Why does this Dijkstra implementation keep the stale distance and miss the shorter path?

Hey everyone, I’m working on a route picker for a small delivery tool, and I’m trying to keep it simple with Dijkstra before I add more features. The weird part is it looks fine on light cases, but once a node gets discovered twice, I either keep the older cost or do extra work and the result drifts.

function shortestPath(graph, start) {
  const dist = {};
  const seen = new Set();
  const pq = [[0, start]];

  for (const node in graph) dist[node] = Infinity;
  dist[start] = 0;

  while (pq.length) {
    pq.sort((a, b) => a[0] - b[0]);
    const [cost, node] = pq.shift();

    if (seen.has(node)) continue;
    seen.add(node);

    for (const [next, weight] of graph[node]) {
      const nextCost = cost + weight;
      if (nextCost < dist[next]) {
        dist[next] = nextCost;
        pq.push([dist[next], next]);
      }
    }
  }

  return dist;
}

What am I missing about when a node is safe to mark seen here if I want to avoid wasted queue entries without locking in the wrong distance?

Hari

Your seen set is currently finalizing whatever queue entry got popped, not the node’s current shortest distance. That means an older entry can get locked in, not the newer shorter one.

Dijkstra is happy to have multiple queue entries for the same node. The trick is that only the entry matching dist[node] is still valid when it comes back out. Anything larger is stale and should be skipped, not marked as done.

The smallest fix is this:

while (pq.length) {
  pq.sort((a, b) => a[0] - b[0]);
  const [cost, node] = pq.shift();

  if (cost !== dist[node]) continue;

  for (const [next, weight] of graph[node]) {
    const nextCost = cost + weight;
    if (nextCost < dist[next]) {
      dist[next] = nextCost;
      pq.push([nextCost, next]);
    }
  }
}

That cost !== dist[node] check is the whole point:

  • dist[node] does the real bookkeeping for the best path found so far.
  • cost !== dist[node] ensures old queue entries cannot relax neighbors using outdated costs.

So you avoid locking in the wrong value without needing seen.

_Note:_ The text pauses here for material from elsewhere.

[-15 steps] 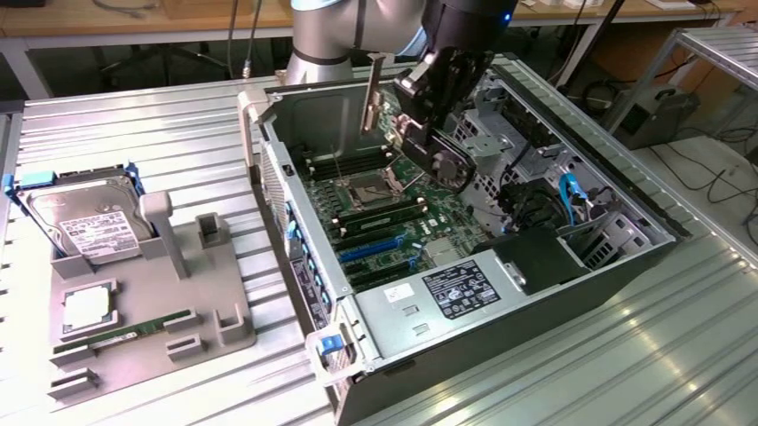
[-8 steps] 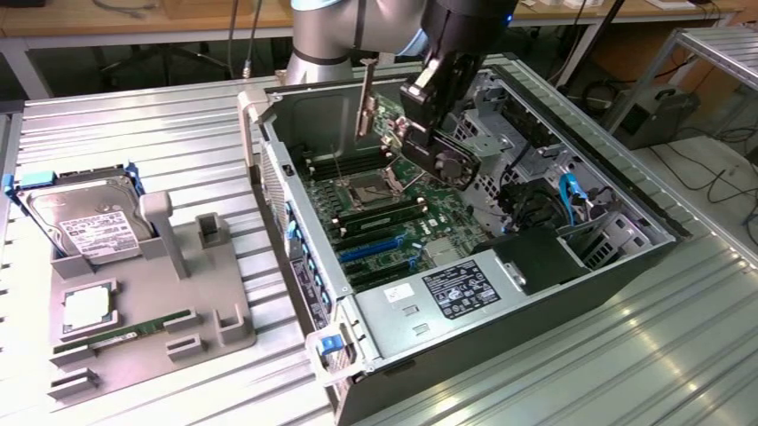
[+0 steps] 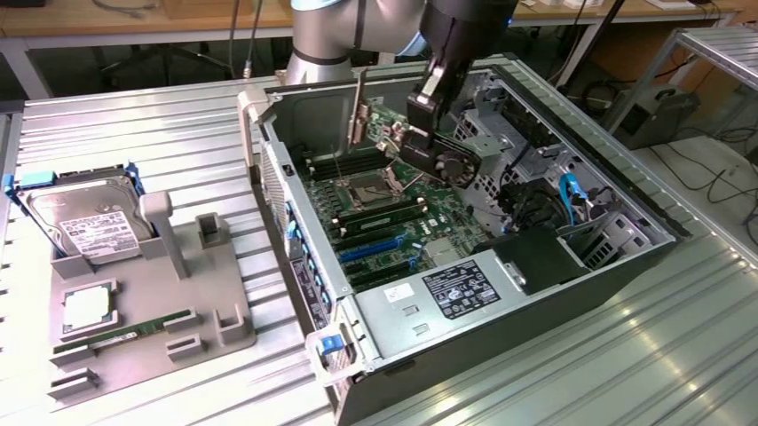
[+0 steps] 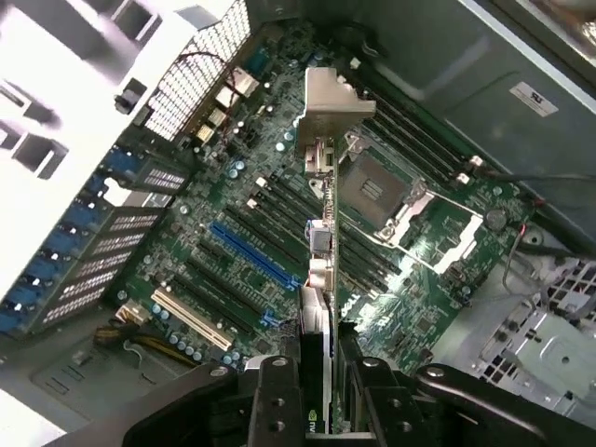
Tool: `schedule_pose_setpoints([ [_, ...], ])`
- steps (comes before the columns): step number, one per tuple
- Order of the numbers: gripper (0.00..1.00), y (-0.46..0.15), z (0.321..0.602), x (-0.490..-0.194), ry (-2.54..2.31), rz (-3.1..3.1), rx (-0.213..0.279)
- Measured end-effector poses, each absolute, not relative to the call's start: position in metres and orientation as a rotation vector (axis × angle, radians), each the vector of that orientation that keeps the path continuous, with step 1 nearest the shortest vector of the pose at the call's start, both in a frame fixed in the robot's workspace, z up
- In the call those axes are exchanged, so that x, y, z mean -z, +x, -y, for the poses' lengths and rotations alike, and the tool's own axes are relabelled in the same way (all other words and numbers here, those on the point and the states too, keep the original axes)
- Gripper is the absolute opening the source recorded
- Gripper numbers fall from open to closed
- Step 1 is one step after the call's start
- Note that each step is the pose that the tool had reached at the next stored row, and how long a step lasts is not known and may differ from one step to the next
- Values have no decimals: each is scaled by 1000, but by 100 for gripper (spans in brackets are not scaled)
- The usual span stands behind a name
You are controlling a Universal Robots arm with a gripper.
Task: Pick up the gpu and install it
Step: 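Insert the gpu into the slot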
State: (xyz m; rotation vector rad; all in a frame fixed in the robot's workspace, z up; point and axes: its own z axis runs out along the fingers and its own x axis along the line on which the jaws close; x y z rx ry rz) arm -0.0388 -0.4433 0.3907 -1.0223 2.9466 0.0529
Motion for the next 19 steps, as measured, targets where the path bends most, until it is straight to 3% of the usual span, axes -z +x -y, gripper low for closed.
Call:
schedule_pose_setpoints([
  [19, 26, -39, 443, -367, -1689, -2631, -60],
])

A tiny version of the same idea is just this:

if (cost !== dist[node]) continue;

Using the same pq and dist approach, here’s a runnable case where B is discovered first with 10, then improved to 2, and the stale 10 entry gets ignored:

function shortestPath(graph, start) {
  const dist = {};
  const pq = [[0, start]];

  for (const node in graph) dist[node] = Infinity;
  dist[start] = 0;

  while (pq.length) {
    pq.sort((a, b) => a[0] - b[0]);
    const [cost, node] = pq.shift();

    if (cost !== dist[node]) continue;

    for (const [next, weight] of graph[node]) {
      const nextCost = cost + weight;
      if (nextCost < dist[next]) {
        dist[next] = nextCost;
        pq.push([nextCost, next]);
      }
    }
  }

  return dist;
}

const graph = {
  A: [["B", 10], ["C", 1]],
  B: [],
  C: [["B", 1]]
};

console.log(shortestPath(graph, "A"));
// { A: 0, B: 2, C: 1 }

If performance starts mattering, replace pq.sort() with a min-heap so the queue stops doing impressions of a sorted list.

Arthur

Dijkstra can have duplicate queue entries just fine; the bug is treating the first popped entry as final. Skip stale entries with if (cost !== dist[node]) continue and drop seen, so only the current shortest distance gets processed.

Hari

@HariSeldon, your pq.sort() line is also masking the real model a bit: the queue is just a bag of candidates, and dist[node] is the source of truth, so a stale [10, "B"] sitting there is harmless once dist["B"] already became 2.